Paying back a director’s loan – beware of the anti-avoidance rules
Transactions between a director and his or her personal or family company are common and a director’s loan account is simply an account for recording the transactions that occur between the two.
However, there are tax consequences for the company if the director owes money to the company and the loan remains outstanding nine months and one day after the end of the accounting period in which it was made. This is the date that the corporation tax for the period is due. Where this is the case, the company must pay tax (Section 455 tax) of 32.5% of the overdrawn balance.
Avoiding a Section 455 tax charge
A Section 455 charge can be avoided if the outstanding loan balance is cleared before the corporation tax due date. However, anti-avoidance rules apply, and care should be taken not to fall foul of these rules. The rules seek to ensure that any repayments are genuine repayments, rather than transactions designed to avoid the Section 455 charge.
Rule 1: The 30-day rule
The 30-day rule comes into play where, within a period of 30 days of a repayment of more than £5,000, the participator borrows again from the company.
Section 455 tax is payable on the lesser of the amount of the loan repaid and the amount re-borrowed. This rule renders the repayment ineffective to the extent that the funds are re-borrowed within 30 days.
It doesn’t matter which comes first, the loan repayment or the further borrowing, the 30-day period applies equally. This prevents a participator from taking out a new loan and using it to repay all or part of the original one.

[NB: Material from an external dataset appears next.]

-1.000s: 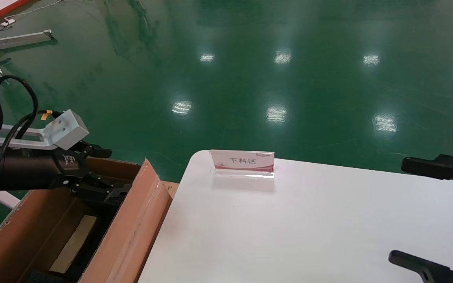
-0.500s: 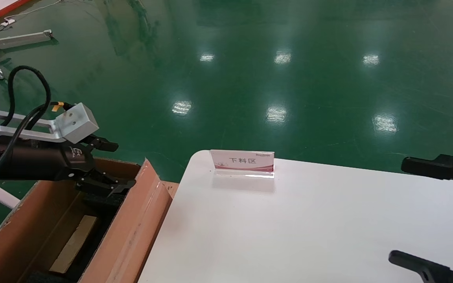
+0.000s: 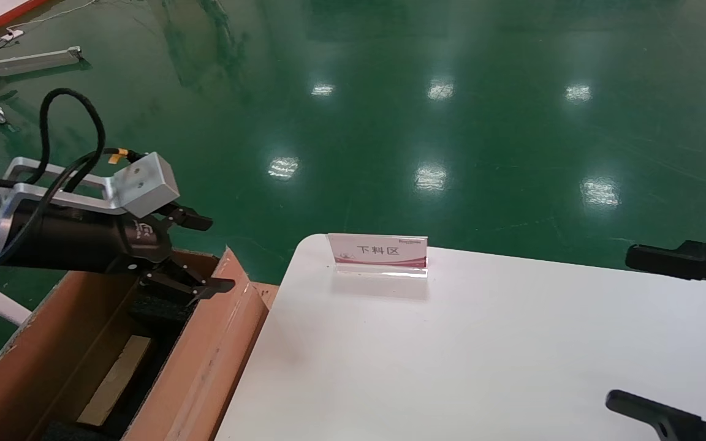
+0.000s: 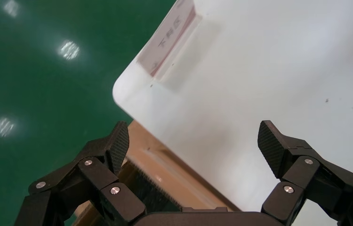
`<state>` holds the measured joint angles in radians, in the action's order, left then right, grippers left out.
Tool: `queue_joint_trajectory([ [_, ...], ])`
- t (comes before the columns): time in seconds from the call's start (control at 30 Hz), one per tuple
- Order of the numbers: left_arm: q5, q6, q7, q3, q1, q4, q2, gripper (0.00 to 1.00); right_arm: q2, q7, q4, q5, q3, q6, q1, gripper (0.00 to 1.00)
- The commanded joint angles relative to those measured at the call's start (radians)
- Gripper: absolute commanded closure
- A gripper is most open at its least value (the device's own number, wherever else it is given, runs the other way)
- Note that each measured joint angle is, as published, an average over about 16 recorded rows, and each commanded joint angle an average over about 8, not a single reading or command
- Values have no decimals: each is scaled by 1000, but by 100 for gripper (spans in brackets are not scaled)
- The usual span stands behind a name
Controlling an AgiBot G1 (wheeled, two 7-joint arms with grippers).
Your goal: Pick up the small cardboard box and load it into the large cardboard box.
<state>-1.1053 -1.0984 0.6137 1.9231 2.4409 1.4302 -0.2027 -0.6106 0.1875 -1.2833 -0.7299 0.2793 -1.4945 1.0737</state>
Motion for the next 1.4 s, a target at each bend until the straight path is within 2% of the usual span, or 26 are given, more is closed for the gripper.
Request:
queue_joint_trajectory([
  [0.03,8,-8,-9,-35,-29,-3,-9,0,0,0,0,0,0,0,0,0],
  [0.87,107,-114,-122,-471,-392,-42,-117,0,0,0,0,0,0,0,0,0],
  [1.4,159,-169,-181,-698,-580,-62,-174,0,0,0,0,0,0,0,0,0],
])
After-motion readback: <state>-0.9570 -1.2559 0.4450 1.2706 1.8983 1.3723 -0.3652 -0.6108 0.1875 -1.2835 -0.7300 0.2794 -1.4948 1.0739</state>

Rule 2: The intentions and arrangements rule
The intentions and arrangements rule gives the taxman a second bite of the cherry where the 30-day rule does not apply because the period between the repayment and the new loan is more than 30 days. This rule applies a motive test and can catch repayments and further borrowing more than 30 days apart where the intention is to avoid tax.
The intention and arrangements rule comes into play where the balance of the loan outstanding immediately before the repayment is at least £15,000 and, at the time a loan repayment is made, there are arrangements, or an intention, to subsequently borrow £5,000 or more.
This rule applies even where the new borrowing is outside 30 days. The rule bites if the repayment is made with the intention of redrawing at least £5,000 of the payment, irrespective of when this is done. This means waiting 31 days before re-borrowing the funds will not necessarily work.
Again, the rule does not apply to funds extracted by way of a dividend, salary or bonus, as these are within the charge to income tax.
Clearing an outstanding loan balance to avoid a Section 455 charge will only be tax-effective if this is done either by means of dividend, bonus or salary payment, which attract tax charges in their own right, or by using funds from outside the company to make a genuine repayment.